- Born: Anne Barbara Corlett c. 1829 Dublin, Ireland
- Died: 25 July 1891 Rathmines, Ireland
- Known for: Women's education

= Barbara Corlett =

Founded the first technical college for women in Ireland

Barbara Corlett (died 25 July 1891) was a pioneer of women's education and founded the first technical college for women in Ireland.

==Career==

Anne Barbara Corlett was the daughter of Henry Corlett who patented a coach spring in 1867 and was a coach spring manufacturer working in Summerhill. He retired in 1871 and died in 1873. Led by Anne Jellicoe and Corlett a committee of well to do Irish women established a Society for Promoting the Employment of Women on 19 August 1861. They then set up an employment registry for women. The main aim was to highlight the urgent need to provide training for women. The committee established classes in business related skills such as book-keeping, writing, dictating and arithmetic. Jellicoe gained funds through loans and an appeal which enabled them to create the Queen's Institute for the Training and Employment of Educated Women in 1863. Queen Victoria was its patron. In 1865 the name changed to ‘the Queen's Institute of Technical Schools’, due to continued expansion of its facilities and courses.

This was the first technical college for women in either Ireland or Great Britain. It is believed to be the model for similar institutions in Austria.

One difficulty the group faced was the negative connotations of being a working woman and losing the status of gentility. So the college provided classes in painting and decorative arts which was generally assumed to be an appropriate study for women. The Institute had annual exhibitions of the work and the ceramic painting gained the approval of distinguished visitors. Nobility and even royalty supported the Institute by buying the china which included designs for Belleek and Royal Worcester porcelain from 1870 on where some of the mentors were Herbert Cooper and W. H. Kerr.

Corlett was the main person in charge of the Institute especially after Jellicoe left in 1866. The Institute is credited with unprecedented improvements in women's opportunities.

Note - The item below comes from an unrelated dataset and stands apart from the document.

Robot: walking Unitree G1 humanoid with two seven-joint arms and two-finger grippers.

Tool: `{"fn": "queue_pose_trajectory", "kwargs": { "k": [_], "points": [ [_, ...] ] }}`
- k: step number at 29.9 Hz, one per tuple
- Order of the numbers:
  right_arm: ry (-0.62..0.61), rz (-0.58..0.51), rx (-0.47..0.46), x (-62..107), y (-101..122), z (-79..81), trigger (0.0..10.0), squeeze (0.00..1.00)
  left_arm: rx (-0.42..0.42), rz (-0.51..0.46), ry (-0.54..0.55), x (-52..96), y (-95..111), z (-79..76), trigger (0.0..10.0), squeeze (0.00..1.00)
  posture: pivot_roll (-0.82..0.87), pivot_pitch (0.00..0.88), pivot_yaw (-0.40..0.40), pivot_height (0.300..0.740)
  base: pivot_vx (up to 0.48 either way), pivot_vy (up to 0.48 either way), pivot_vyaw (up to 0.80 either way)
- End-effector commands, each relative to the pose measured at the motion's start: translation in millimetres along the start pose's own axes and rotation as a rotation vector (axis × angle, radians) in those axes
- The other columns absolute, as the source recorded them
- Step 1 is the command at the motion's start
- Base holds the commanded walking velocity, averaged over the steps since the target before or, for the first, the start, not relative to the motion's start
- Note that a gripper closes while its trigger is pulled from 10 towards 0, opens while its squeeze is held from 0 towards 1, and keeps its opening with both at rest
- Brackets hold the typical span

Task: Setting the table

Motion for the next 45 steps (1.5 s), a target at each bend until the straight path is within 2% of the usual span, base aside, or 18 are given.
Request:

The Royal Dublin Society allowed women to use their facilities including the use of the library and the ability to sit examinations for certificates like similar male students. When the civil service accepted women as telegraph operators in 1870 the Institute was officially given the responsibility for training the women for the new roles.

Corlett published a paper on the successes of the Queen's Institute in June 1881 however by 1883 the building it was in was vacant and the Institute had ceased to operate. Corlett died after a protracted illness in 1891. Throughout her life Corbett had been a staunch supporter of women's suffrage and women's rights despite her conservative approach to gentility.